**PROBLEM**
Write out, word for word, only the lines from the one with "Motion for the" to the end of the data below.

**GIVEN MATERIAL**
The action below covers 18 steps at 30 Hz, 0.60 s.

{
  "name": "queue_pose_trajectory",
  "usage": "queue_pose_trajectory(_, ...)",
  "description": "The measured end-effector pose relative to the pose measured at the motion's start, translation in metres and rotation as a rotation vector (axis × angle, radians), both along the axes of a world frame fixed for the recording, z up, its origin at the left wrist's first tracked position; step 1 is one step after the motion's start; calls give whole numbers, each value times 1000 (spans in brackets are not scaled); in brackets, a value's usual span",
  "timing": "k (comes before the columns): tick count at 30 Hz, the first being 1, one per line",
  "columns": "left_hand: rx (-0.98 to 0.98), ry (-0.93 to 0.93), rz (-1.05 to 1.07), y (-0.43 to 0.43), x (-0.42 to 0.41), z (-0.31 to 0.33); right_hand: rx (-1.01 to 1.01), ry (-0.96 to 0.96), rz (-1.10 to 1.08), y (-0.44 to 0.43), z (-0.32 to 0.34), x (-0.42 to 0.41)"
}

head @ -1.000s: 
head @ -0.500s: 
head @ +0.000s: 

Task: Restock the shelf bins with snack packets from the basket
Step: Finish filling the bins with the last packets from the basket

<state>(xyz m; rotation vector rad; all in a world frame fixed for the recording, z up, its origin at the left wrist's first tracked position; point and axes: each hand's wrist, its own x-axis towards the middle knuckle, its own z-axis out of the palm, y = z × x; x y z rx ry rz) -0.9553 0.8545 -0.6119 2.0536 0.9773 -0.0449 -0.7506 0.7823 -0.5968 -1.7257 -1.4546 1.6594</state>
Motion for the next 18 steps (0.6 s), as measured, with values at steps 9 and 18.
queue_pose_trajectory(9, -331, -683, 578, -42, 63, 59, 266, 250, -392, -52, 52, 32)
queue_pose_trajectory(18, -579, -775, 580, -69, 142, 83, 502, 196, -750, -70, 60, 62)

**TASK SOLUTION**
Motion for the next 18 steps (0.6 s), as measured, with values at steps 9 and 18.
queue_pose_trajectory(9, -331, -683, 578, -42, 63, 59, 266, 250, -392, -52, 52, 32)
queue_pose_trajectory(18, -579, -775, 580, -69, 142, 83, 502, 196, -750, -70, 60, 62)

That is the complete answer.